Excerpts from a dataset
════════
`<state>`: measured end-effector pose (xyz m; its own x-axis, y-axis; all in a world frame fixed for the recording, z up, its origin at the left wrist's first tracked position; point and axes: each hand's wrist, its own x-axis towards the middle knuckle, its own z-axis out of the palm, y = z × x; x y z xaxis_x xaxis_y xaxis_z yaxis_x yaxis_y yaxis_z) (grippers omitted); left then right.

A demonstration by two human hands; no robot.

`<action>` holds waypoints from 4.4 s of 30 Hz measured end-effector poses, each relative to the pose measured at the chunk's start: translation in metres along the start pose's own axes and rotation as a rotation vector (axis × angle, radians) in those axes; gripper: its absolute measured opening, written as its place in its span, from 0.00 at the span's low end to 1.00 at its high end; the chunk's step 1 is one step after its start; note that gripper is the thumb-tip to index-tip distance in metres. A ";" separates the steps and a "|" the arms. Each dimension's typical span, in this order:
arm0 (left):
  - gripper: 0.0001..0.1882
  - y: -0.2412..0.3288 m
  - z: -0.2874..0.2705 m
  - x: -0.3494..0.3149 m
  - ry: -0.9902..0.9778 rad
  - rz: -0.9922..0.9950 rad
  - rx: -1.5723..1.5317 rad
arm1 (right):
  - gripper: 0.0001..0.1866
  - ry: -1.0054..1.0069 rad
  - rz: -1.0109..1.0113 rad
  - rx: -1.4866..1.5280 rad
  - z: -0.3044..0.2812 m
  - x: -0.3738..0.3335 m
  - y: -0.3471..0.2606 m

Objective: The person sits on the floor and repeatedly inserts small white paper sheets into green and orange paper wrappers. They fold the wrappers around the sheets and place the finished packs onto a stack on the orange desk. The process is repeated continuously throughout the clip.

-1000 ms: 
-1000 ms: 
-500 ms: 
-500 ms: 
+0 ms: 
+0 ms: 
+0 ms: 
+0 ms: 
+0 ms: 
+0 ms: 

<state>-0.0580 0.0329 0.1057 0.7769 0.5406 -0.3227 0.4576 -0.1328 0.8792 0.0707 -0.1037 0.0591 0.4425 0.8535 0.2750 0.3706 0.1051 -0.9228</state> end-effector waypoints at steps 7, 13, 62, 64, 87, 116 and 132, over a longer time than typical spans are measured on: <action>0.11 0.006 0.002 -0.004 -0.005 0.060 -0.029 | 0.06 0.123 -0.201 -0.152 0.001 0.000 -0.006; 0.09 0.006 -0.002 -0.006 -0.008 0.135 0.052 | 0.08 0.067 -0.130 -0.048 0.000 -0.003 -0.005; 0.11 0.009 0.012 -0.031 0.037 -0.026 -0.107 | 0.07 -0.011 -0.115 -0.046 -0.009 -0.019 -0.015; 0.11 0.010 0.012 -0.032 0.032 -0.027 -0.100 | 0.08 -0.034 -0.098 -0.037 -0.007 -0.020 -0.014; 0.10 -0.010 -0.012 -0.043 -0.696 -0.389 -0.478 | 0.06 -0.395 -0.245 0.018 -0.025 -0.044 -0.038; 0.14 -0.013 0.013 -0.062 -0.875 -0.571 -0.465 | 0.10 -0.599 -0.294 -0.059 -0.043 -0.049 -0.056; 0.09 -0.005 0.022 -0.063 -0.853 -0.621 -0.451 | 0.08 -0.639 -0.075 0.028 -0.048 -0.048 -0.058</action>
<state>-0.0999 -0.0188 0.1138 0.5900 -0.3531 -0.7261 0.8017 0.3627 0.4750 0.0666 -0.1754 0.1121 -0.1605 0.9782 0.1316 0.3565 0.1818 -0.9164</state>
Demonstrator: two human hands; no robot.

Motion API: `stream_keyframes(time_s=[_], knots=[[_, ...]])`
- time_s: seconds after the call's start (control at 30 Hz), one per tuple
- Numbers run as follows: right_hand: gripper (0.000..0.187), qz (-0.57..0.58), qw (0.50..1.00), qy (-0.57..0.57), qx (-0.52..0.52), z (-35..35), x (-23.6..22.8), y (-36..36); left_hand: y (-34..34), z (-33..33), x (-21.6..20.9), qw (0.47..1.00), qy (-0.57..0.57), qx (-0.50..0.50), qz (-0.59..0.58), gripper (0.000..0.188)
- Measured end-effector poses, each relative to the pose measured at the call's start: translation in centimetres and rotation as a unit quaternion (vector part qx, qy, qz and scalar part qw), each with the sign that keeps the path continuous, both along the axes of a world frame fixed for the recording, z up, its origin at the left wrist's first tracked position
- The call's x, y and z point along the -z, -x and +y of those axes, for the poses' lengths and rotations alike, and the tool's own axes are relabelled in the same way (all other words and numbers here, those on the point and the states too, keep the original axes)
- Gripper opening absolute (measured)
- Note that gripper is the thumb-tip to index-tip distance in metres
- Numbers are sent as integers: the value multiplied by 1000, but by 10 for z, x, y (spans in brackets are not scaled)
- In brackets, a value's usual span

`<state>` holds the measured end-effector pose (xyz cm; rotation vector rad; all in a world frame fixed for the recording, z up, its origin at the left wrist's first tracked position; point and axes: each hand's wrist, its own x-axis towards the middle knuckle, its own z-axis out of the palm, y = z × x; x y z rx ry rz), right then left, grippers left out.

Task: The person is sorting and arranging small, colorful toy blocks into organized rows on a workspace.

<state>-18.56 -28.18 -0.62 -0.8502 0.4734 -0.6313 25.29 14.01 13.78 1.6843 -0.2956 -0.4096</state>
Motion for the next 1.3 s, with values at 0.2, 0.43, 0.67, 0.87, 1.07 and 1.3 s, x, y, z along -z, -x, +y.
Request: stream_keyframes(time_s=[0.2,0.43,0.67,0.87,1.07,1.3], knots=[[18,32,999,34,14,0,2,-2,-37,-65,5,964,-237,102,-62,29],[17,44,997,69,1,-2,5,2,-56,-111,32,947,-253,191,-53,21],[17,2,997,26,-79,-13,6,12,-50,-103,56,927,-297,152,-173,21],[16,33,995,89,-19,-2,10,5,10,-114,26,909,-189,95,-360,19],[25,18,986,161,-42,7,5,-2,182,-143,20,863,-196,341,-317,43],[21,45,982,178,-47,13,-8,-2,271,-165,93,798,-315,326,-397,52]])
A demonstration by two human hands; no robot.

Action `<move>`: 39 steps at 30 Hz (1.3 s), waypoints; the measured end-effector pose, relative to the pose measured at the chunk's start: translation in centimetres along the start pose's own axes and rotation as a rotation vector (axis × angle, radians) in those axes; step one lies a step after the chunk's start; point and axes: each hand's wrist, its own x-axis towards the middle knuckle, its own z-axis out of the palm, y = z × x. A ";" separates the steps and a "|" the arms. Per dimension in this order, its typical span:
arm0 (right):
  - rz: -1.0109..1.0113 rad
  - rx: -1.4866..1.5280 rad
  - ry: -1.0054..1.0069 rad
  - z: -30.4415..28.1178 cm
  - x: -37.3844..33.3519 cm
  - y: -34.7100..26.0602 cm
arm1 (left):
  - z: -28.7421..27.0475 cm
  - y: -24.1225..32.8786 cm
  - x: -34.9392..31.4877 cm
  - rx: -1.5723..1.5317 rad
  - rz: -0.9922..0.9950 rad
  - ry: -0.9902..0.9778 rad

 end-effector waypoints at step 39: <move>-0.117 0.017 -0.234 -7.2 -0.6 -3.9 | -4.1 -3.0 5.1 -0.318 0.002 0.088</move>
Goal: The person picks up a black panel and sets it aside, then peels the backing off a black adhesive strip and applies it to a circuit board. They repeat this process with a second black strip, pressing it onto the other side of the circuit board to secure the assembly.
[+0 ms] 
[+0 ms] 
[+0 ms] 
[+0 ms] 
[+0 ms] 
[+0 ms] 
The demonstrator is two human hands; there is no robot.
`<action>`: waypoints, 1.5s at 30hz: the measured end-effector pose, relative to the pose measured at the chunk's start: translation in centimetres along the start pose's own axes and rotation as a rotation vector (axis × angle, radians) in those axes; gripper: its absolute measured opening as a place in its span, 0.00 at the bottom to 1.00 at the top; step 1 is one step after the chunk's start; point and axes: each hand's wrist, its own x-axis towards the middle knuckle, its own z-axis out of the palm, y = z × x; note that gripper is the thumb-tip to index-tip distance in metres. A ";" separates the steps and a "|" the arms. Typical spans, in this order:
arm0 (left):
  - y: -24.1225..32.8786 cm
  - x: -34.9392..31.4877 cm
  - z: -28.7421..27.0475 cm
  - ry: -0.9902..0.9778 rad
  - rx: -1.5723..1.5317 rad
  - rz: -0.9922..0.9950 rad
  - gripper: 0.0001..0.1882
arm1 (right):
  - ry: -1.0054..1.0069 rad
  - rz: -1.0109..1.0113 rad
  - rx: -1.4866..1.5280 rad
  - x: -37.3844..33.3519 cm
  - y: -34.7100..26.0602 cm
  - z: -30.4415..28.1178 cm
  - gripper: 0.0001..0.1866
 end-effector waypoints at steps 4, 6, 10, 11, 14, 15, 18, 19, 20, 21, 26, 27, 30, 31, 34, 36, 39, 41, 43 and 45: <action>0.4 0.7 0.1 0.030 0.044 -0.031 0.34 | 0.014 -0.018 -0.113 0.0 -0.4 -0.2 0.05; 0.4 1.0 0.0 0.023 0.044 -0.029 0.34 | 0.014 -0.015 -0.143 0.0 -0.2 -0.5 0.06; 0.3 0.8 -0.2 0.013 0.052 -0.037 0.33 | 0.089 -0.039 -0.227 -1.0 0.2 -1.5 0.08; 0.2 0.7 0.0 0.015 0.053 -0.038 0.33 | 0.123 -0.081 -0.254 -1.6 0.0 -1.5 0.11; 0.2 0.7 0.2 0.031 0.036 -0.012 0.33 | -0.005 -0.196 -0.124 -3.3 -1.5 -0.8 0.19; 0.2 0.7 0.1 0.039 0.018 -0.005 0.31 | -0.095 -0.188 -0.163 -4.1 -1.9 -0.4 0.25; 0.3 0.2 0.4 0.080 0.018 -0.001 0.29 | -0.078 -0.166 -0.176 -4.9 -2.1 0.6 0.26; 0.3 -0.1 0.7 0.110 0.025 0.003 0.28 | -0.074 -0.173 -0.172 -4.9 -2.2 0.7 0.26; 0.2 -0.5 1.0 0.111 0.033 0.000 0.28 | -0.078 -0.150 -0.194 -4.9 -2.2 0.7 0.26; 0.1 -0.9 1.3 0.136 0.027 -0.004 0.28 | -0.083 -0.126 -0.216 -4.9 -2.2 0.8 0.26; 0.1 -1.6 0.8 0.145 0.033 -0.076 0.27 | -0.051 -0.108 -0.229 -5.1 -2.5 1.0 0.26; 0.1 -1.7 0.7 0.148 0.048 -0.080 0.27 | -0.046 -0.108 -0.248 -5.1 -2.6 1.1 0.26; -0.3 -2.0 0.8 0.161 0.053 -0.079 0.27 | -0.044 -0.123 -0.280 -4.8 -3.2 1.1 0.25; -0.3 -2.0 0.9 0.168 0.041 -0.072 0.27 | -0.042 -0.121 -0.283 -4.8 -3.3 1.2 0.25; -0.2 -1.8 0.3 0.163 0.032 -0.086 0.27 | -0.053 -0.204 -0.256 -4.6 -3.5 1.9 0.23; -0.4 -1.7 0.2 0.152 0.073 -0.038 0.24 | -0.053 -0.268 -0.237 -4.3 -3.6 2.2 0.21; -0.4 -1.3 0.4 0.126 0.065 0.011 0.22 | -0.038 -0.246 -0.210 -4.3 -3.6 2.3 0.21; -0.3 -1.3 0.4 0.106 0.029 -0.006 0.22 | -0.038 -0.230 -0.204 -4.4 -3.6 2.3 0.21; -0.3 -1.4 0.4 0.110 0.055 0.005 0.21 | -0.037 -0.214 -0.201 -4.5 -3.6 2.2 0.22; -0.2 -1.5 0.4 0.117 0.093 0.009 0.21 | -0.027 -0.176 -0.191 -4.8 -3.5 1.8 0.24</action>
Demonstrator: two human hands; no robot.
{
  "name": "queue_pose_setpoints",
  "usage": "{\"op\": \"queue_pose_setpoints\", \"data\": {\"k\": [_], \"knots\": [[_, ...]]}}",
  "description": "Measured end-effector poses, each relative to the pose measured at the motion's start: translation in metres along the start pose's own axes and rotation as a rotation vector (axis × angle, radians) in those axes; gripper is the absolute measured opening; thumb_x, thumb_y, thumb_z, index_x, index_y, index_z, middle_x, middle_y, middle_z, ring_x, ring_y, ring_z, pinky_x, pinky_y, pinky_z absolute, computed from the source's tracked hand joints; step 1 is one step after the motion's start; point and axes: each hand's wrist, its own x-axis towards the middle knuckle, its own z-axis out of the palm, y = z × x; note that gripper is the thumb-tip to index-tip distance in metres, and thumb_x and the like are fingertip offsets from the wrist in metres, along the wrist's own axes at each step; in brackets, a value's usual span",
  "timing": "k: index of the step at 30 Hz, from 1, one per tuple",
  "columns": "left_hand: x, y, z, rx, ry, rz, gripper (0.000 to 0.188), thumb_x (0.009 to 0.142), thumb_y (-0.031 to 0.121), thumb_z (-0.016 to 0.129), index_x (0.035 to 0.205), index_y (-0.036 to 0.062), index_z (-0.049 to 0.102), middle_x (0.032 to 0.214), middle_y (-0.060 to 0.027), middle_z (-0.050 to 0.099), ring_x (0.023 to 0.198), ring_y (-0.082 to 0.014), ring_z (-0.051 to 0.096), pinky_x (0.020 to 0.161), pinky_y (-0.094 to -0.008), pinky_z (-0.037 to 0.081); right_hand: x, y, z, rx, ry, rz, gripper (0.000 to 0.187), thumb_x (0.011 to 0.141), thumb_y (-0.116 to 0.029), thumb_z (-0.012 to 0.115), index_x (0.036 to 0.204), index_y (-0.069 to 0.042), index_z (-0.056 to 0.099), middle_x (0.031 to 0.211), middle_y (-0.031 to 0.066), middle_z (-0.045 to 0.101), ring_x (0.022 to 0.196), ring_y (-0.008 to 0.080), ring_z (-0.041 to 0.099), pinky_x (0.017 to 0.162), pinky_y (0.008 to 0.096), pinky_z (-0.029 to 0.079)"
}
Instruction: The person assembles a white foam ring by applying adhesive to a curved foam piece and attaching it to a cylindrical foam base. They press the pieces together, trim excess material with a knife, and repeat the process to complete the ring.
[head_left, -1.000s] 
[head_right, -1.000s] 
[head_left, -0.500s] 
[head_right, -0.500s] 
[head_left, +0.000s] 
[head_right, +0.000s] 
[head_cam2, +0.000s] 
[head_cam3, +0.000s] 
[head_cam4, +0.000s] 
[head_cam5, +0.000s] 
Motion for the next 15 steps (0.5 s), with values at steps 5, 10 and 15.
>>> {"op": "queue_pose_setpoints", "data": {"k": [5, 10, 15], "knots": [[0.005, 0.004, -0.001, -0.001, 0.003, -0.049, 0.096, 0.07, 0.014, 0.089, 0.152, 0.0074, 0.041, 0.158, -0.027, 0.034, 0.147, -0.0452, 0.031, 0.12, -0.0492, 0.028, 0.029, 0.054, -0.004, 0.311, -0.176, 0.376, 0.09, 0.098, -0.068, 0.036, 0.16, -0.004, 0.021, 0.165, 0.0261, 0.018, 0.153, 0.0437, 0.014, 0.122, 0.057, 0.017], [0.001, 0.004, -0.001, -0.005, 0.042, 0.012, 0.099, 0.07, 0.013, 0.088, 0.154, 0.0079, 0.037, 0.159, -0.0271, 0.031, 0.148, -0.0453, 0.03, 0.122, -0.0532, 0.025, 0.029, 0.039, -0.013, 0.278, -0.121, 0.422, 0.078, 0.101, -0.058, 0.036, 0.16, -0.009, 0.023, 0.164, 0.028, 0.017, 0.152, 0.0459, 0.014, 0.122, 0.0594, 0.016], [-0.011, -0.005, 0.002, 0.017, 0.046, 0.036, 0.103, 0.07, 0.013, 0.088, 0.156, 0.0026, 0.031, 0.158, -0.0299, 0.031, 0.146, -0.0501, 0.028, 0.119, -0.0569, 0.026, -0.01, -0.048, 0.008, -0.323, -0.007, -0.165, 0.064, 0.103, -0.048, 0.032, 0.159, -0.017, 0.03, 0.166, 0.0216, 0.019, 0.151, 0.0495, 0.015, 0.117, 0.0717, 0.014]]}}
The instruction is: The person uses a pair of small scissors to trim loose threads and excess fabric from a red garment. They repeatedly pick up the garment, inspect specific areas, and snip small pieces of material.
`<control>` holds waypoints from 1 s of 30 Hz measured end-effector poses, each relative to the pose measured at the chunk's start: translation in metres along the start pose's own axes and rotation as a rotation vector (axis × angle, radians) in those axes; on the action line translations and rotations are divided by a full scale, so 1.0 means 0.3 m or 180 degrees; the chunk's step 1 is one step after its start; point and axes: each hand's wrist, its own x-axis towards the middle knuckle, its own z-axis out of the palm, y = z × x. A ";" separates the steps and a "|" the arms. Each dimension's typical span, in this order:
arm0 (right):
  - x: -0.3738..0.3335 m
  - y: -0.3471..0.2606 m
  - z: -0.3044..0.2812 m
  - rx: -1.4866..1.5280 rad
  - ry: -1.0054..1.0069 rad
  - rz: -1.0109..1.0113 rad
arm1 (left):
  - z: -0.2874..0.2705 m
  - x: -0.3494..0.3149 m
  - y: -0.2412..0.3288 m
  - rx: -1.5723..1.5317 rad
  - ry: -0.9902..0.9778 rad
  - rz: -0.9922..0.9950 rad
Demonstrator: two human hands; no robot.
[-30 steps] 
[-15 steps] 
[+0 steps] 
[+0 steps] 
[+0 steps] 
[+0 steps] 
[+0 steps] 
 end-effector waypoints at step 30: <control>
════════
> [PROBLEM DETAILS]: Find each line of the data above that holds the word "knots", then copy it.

> [EXERCISE RESPONSE]:
Motion API: `stream_keyframes(time_s=[_], knots=[[_, ...]])`
Request: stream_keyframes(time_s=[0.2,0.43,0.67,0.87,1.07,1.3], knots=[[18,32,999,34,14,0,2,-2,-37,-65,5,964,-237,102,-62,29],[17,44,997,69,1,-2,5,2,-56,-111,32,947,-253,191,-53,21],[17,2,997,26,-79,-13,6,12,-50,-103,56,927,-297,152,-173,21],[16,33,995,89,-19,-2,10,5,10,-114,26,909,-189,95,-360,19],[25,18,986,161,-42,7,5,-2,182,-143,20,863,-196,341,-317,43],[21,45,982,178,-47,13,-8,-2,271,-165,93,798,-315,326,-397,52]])
  "usage": "{\"op\": \"queue_pose_setpoints\", \"data\": {\"k\": [_], \"knots\": [[_, ...]]}}",
>>> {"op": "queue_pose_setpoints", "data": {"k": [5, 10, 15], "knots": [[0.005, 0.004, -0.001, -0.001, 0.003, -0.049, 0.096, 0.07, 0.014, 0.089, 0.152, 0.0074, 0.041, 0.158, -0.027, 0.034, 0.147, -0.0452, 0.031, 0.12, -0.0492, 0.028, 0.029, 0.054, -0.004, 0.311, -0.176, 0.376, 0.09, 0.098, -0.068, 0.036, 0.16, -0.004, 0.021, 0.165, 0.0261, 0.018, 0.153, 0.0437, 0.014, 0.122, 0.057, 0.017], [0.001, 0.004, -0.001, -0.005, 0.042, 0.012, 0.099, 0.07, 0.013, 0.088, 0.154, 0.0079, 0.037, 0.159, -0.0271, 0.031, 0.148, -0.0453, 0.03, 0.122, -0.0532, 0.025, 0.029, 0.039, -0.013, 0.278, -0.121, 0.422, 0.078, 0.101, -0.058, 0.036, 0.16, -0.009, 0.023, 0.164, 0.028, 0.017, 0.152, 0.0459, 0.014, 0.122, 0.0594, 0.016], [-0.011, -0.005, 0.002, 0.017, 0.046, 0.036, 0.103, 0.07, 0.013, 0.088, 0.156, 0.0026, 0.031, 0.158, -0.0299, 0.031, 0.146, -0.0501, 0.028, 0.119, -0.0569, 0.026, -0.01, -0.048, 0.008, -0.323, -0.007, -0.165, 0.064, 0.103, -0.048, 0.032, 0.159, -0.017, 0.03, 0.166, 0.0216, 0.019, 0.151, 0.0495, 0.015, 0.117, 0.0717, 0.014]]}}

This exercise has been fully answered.